3. Are there any indicators mentioned or implied in the article that can be used to measure progress towards the identified targets?

  • Indicator 14.2.1: Proportion of national exclusive economic zones managed using ecosystem-based approaches.
  • Indicator 15.5.1: Red List Index.

The article does not explicitly mention any indicators. However, to measure progress towards the identified targets, the following indicators can be used. Indicator 14.2.1 measures the proportion of national exclusive economic zones managed using ecosystem-based approaches, which is relevant to the goal of sustainably managing and protecting marine and coastal ecosystems. Indicator 15.5.1 measures the Red List Index, which assesses the extinction risk of species and can be used to track progress in preventing species extinction.

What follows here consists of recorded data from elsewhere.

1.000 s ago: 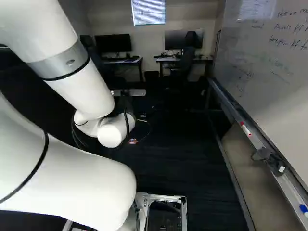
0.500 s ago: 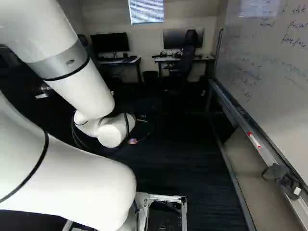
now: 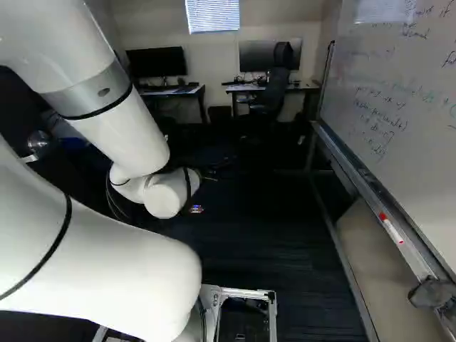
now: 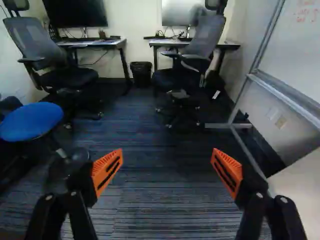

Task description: Open the door and move inside

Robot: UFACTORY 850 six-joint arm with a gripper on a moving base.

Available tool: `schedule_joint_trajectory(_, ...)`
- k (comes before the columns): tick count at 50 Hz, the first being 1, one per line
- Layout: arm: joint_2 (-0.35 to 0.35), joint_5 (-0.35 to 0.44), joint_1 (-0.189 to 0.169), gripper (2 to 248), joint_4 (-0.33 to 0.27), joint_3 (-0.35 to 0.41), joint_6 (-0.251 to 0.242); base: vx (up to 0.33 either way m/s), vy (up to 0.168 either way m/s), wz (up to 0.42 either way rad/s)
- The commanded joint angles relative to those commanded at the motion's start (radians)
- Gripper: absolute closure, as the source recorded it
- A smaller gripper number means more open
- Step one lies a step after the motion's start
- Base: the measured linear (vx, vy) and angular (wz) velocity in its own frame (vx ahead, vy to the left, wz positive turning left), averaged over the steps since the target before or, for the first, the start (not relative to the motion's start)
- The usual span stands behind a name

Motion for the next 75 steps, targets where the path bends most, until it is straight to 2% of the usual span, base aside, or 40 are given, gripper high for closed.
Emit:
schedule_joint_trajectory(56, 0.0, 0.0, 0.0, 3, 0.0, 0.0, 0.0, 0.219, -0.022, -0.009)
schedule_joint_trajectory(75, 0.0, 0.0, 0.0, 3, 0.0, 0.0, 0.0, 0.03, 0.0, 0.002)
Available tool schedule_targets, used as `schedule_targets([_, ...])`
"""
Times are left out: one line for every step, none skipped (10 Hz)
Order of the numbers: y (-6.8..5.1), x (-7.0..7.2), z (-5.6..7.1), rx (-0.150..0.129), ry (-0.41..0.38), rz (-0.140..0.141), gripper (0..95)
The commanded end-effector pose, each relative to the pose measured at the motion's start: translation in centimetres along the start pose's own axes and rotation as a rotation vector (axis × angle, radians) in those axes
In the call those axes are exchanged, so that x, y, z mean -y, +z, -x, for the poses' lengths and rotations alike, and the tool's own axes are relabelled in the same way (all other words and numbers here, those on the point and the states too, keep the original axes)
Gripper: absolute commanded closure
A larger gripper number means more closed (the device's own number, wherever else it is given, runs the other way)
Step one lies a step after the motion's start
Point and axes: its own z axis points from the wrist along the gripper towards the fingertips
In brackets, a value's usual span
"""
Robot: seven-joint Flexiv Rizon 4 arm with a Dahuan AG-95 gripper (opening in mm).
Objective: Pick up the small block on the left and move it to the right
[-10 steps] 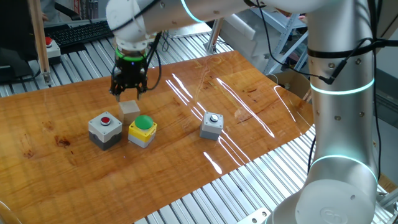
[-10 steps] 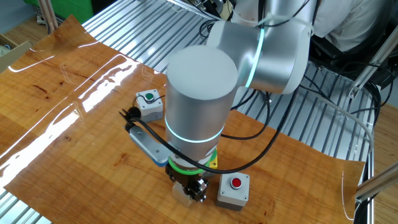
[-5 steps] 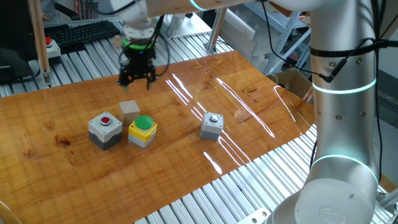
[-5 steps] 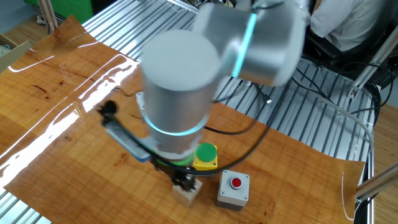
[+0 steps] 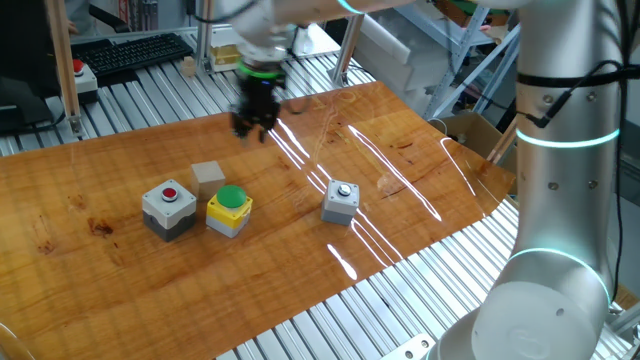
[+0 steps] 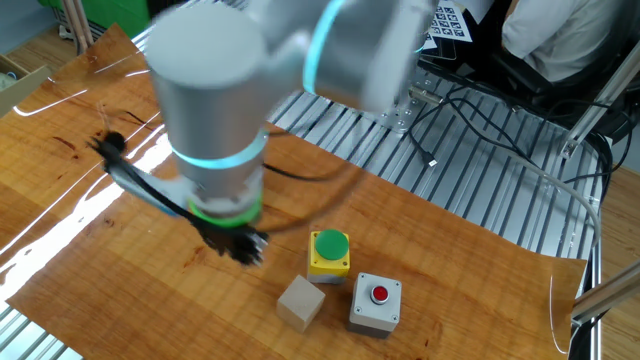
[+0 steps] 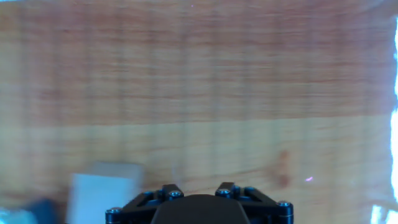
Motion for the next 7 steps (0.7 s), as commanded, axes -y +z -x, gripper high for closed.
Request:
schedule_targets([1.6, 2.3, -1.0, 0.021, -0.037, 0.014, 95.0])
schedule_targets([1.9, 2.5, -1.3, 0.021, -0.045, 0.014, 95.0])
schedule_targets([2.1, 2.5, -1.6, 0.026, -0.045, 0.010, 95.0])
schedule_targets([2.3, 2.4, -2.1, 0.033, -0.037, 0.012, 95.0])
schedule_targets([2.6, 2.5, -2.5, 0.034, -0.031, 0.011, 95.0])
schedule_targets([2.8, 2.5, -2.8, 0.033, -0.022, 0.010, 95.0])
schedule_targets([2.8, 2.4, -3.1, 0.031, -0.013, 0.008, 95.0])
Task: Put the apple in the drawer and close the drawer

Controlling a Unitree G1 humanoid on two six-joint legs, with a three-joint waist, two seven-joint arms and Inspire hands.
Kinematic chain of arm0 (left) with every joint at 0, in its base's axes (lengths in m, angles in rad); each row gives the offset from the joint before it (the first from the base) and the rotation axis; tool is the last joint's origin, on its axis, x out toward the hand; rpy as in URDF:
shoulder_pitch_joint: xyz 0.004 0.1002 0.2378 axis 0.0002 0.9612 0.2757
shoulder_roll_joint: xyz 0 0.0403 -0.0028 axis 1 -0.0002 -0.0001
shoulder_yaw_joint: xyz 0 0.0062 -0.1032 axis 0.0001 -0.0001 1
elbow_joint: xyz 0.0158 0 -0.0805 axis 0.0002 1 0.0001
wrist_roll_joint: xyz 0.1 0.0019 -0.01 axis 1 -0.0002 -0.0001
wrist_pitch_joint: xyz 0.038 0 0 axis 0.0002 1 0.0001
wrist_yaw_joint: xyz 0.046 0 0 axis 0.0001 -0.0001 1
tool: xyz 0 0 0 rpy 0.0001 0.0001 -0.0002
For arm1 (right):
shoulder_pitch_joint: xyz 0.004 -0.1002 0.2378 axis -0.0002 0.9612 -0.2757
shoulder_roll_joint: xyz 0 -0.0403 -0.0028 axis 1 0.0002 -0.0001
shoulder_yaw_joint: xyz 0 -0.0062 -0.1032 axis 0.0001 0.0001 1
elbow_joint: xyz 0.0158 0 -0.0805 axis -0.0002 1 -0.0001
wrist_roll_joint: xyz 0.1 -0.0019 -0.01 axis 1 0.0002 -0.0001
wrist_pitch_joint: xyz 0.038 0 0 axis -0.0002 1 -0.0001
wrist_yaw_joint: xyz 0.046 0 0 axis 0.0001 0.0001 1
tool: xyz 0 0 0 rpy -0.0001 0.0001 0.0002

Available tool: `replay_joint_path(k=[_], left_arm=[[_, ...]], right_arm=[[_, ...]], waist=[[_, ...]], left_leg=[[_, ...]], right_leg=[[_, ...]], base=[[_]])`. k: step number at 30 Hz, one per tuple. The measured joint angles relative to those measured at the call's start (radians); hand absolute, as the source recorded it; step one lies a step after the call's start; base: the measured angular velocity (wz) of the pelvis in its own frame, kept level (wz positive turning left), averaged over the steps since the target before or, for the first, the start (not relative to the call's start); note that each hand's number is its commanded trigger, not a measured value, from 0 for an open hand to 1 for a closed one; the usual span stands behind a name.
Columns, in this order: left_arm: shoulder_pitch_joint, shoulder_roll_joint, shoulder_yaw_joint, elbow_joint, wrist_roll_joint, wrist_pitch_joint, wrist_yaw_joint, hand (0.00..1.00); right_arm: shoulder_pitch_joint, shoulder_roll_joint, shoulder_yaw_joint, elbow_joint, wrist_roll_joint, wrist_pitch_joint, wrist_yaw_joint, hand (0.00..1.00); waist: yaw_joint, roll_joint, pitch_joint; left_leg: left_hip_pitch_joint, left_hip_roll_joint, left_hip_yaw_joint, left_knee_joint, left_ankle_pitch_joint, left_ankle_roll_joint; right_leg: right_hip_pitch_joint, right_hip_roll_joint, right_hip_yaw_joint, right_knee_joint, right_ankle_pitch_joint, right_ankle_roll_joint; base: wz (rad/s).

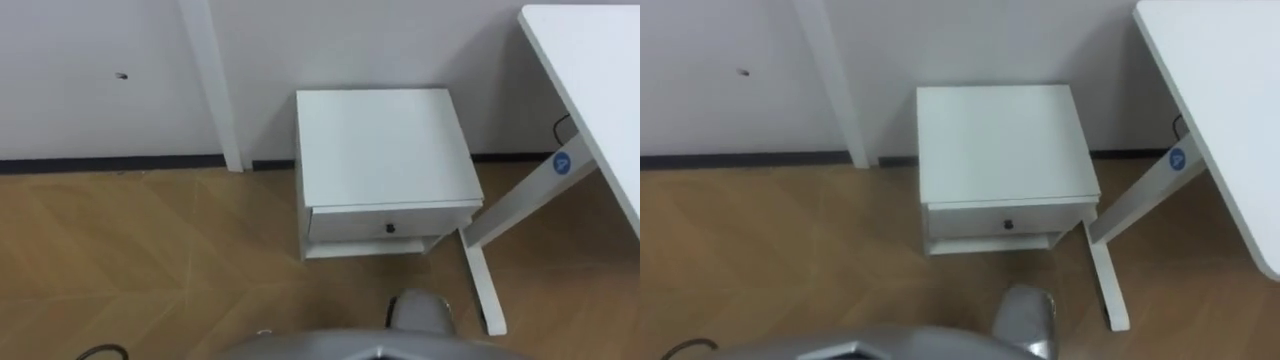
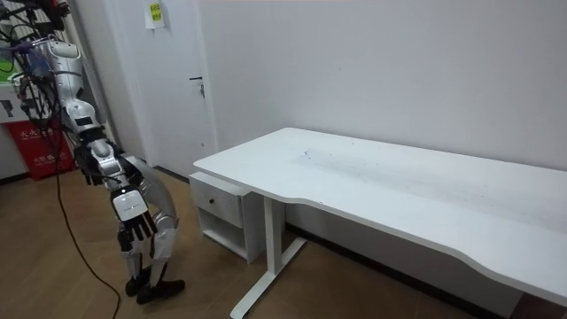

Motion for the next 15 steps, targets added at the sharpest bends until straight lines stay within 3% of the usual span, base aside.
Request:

Table: SDGs, Targets, and Indicators

SDGs Targets Indicators
SDG 14: Life Below Water Target 14.2: By 2020, sustainably manage and protect marine and coastal ecosystems to avoid significant adverse impacts, including by strengthening their resilience, and take action for their restoration in order to achieve healthy and productive oceans. Indicator 14.2.1: Proportion of national exclusive economic zones managed using ecosystem-based approaches.
SDG 15: Life on Land Target 15.5: Take urgent and significant action to reduce the degradation of natural habitats, halt the loss of biodiversity, and protect and prevent the extinction of threatened species. Indicator 15.5.1: Red List Index.

Copyright: Dive into this article, curated with care by SDG Investors Inc. Our advanced AI technology searches through vast amounts of data to spotlight how we are all moving forward with the Sustainable Development Goals. While we own the rights to this content, we invite you to share it to help spread knowledge and spark action on the SDGs.